■ Work instructions ■
The reply should reproduce every line of the data below word for word, minus any images.

■ Data records ■
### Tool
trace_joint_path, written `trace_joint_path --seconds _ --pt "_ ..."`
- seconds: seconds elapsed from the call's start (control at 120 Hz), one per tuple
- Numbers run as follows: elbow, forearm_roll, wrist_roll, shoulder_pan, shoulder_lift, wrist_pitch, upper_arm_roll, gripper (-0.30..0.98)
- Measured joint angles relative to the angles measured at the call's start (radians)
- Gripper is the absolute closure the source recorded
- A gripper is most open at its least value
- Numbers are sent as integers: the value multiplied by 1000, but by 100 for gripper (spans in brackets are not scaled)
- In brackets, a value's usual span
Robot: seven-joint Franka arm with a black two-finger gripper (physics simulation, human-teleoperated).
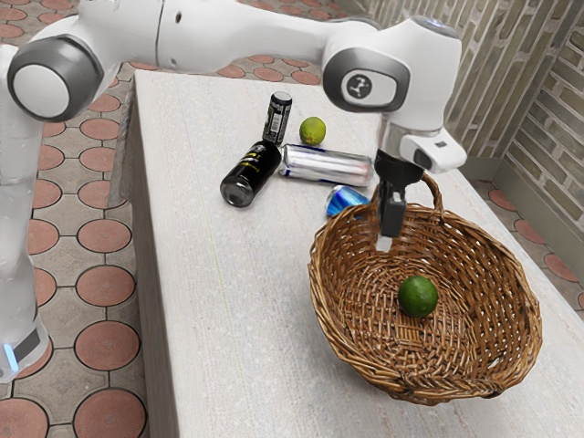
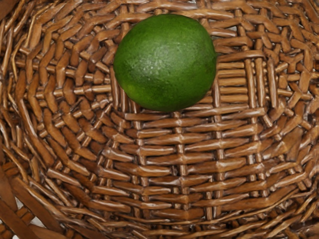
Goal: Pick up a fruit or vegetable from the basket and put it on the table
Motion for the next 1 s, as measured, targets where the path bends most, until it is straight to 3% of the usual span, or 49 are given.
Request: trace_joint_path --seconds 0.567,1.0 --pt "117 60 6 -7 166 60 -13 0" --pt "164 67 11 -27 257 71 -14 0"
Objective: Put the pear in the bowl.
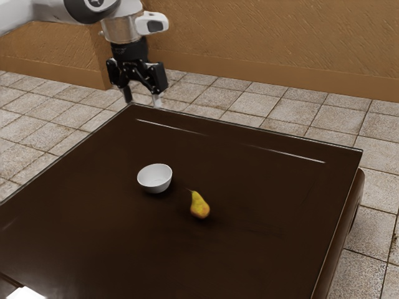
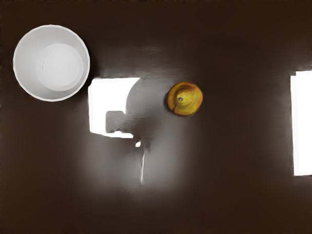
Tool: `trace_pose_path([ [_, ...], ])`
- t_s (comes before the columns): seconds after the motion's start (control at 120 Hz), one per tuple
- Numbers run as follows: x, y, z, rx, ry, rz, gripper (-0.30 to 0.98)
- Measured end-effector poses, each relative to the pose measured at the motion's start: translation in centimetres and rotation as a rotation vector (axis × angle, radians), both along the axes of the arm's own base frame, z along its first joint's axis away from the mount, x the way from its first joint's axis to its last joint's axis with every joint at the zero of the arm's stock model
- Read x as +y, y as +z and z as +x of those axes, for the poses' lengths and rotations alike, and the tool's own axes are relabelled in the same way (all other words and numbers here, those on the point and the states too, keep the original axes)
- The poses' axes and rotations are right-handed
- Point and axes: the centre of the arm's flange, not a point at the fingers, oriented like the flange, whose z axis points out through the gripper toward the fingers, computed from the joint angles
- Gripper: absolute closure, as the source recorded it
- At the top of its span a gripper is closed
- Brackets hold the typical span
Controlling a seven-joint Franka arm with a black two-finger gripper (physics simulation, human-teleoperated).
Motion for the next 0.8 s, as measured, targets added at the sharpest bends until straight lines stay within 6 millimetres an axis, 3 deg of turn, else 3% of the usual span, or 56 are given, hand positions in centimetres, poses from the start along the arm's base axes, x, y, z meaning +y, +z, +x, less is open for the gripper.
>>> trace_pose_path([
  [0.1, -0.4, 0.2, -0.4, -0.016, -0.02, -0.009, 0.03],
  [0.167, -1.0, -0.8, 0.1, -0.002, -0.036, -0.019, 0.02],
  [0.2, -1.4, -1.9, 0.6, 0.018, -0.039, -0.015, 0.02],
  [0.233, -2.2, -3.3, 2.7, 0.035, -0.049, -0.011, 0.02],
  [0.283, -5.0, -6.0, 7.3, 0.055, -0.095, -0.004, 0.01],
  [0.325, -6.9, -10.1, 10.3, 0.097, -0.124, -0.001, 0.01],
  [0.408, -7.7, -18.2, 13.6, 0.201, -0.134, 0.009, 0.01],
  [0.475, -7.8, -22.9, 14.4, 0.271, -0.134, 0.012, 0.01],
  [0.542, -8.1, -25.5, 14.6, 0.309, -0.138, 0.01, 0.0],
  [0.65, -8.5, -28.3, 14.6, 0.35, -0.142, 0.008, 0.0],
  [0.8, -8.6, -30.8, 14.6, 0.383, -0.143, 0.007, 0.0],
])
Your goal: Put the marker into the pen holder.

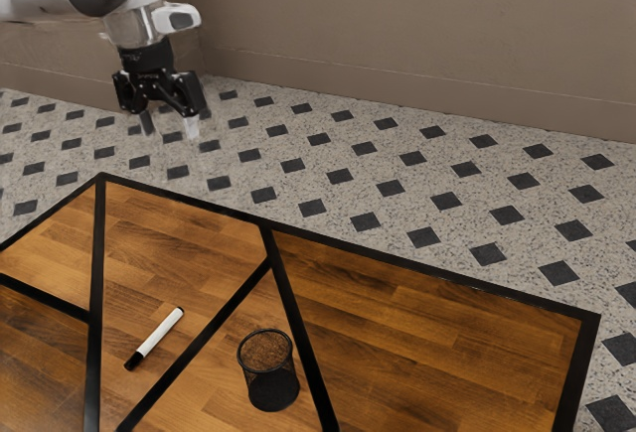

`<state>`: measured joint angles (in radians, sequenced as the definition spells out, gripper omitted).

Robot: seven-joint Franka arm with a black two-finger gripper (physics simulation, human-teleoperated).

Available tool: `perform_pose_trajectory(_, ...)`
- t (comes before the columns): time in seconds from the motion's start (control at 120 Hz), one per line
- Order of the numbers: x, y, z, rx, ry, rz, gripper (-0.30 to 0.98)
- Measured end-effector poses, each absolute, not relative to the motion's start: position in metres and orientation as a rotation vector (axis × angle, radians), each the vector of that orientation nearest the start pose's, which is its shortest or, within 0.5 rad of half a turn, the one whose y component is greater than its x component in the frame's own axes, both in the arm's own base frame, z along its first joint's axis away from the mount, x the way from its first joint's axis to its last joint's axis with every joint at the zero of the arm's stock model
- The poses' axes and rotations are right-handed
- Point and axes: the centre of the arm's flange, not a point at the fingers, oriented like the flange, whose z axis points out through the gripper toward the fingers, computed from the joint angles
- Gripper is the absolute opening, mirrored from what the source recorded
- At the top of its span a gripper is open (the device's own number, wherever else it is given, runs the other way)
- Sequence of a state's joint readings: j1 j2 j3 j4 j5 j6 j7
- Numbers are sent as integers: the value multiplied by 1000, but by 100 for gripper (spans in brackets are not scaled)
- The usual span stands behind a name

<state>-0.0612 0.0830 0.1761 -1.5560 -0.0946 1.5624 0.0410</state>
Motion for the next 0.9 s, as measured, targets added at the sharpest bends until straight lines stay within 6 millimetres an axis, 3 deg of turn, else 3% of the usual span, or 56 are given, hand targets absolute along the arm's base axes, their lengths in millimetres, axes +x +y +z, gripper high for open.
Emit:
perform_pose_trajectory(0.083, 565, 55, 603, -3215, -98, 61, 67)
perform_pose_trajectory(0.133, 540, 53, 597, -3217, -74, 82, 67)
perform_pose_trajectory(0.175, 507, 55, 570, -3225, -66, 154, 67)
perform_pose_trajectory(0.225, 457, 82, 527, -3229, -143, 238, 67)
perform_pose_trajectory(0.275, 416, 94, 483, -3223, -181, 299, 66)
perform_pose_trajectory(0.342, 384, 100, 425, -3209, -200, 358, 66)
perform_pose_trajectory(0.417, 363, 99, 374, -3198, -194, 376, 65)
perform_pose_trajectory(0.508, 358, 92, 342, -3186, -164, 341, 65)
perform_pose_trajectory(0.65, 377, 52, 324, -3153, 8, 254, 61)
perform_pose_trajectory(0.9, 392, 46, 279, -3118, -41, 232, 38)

■ Result for this task ■
### Tool
trace_joint_path, written `trace_joint_path --seconds _ --pt "_ ..."`
- seconds: seconds elapsed from the call's start (control at 120 Hz), one per tuple
- Numbers run as follows: elbow, forearm_roll, wrist_roll, shoulder_pan, shoulder_lift, wrist_pitch, upper_arm_roll, gripper (-0.30..0.98)
- Measured joint angles relative to the angles measured at the call's start (radians)
- Gripper is the absolute closure the source recorded
- A gripper is most open at its least value
- Numbers are sent as integers: the value multiplied by 1000, but by 100 for gripper (spans in brackets are not scaled)
- In brackets, a value's usual span
Robot: seven-joint Franka arm with a black two-finger gripper (physics simulation, human-teleoperated).
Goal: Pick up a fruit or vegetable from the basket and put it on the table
Motion for the next 1 s, as measured, targets where the path bends most, until it is straight to 3% of the usual span, or 49 are given.
Request: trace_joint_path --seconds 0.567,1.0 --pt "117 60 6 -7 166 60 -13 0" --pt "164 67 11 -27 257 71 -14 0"
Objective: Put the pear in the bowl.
Tool: `trace_pose_path([ [_, ...], ])`
- t_s (comes before the columns): seconds after the motion's start (control at 120 Hz), one per tuple
- Numbers run as follows: x, y, z, rx, ry, rz, gripper (-0.30 to 0.98)
- Measured end-effector poses, each relative to the pose measured at the motion's start: translation in centimetres and rotation as a rotation vector (axis × angle, radians), both along the axes of the arm's own base frame, z along its first joint's axis away from the mount, x the way from its first joint's axis to its last joint's axis with every joint at the zero of the arm's stock model
- Read x as +y, y as +z and z as +x of those axes, for the poses' lengths and rotations alike, and the tool's own axes are relabelled in the same way (all other words and numbers here, those on the point and the states too, keep the original axes)
- The poses' axes and rotations are right-handed
- Point and axes: the centre of the arm's flange, not a point at the fingers, oriented like the flange, whose z axis points out through the gripper toward the fingers, computed from the joint angles
- Gripper: absolute closure, as the source recorded it
- At the top of its span a gripper is closed
- Brackets hold the typical span
Controlling a seven-joint Franka arm with a black two-finger gripper (physics simulation, human-teleoperated).
Motion for the next 0.8 s, as measured, targets added at the sharpest bends until straight lines stay within 6 millimetres an axis, 3 deg of turn, else 3% of the usual span, or 56 are given, hand positions in centimetres, poses from the start along the arm's base axes, x, y, z meaning +y, +z, +x, less is open for the gripper.
>>> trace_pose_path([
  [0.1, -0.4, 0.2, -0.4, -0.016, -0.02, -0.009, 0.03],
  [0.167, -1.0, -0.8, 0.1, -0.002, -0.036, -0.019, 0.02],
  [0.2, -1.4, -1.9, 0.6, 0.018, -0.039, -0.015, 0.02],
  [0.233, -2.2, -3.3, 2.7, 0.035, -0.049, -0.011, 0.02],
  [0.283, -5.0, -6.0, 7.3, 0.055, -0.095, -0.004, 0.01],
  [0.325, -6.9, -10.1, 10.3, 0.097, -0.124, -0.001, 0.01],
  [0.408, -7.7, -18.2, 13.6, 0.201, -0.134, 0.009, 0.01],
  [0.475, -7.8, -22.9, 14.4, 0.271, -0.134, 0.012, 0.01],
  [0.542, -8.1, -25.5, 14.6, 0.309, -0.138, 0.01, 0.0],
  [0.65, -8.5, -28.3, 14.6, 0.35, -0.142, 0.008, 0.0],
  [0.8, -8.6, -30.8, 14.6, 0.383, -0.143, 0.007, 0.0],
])
Your goal: Put the marker into the pen holder.


`<state>`: measured joint angles (in radians, sequenced as the definition spells out, gripper omitted).

Robot: seven-joint Franka arm with a black two-finger gripper (physics simulation, human-teleoperated).

Available tool: `perform_pose_trajectory(_, ...)`
- t (comes before the columns): time in seconds from the motion's start (control at 120 Hz), one per line
- Order of the numbers: x, y, z, rx, ry, rz, gripper (-0.30 to 0.98)
- Measured end-effector poses, each absolute, not relative to the motion's start: position in metres and orientation as a rotation vector (axis × angle, radians), each the vector of that orientation nearest the start pose's, which is its shortest or, within 0.5 rad of half a turn, the one whose y component is greater than its x component in the frame's own axes, both in the arm's own base frame, z along its first joint's axis away from the mount, x the way from its first joint's axis to its last joint's axis with every joint at the zero of the arm's stock model
- The poses' axes and rotations are right-handed
- Point and axes: the centre of the arm's flange, not a point at the fingers, oriented like the flange, whose z axis points out through the gripper toward the fingers, computed from the joint angles
- Gripper is the absolute opening, mirrored from what the source recorded
- At the top of its span a gripper is open (the device's own number, wherever else it is given, runs the other way)
- Sequence of a state's joint readings: j1 j2 j3 j4 j5 j6 j7
- Numbers are sent as integers: the value multiplied by 1000, but by 100 for gripper (spans in brackets are not scaled)
- The usual span stands behind a name

<state>-0.0612 0.0830 0.1761 -1.5560 -0.0946 1.5624 0.0410</state>
Motion for the next 0.9 s, as measured, targets added at the sharpest bends until straight lines stay within 6 millimetres an axis, 3 deg of turn, else 3% of the usual span, or 56 are given, hand targets absolute along the arm's base axes, their lengths in millimetres, axes +x +y +z, gripper high for open.
Emit:
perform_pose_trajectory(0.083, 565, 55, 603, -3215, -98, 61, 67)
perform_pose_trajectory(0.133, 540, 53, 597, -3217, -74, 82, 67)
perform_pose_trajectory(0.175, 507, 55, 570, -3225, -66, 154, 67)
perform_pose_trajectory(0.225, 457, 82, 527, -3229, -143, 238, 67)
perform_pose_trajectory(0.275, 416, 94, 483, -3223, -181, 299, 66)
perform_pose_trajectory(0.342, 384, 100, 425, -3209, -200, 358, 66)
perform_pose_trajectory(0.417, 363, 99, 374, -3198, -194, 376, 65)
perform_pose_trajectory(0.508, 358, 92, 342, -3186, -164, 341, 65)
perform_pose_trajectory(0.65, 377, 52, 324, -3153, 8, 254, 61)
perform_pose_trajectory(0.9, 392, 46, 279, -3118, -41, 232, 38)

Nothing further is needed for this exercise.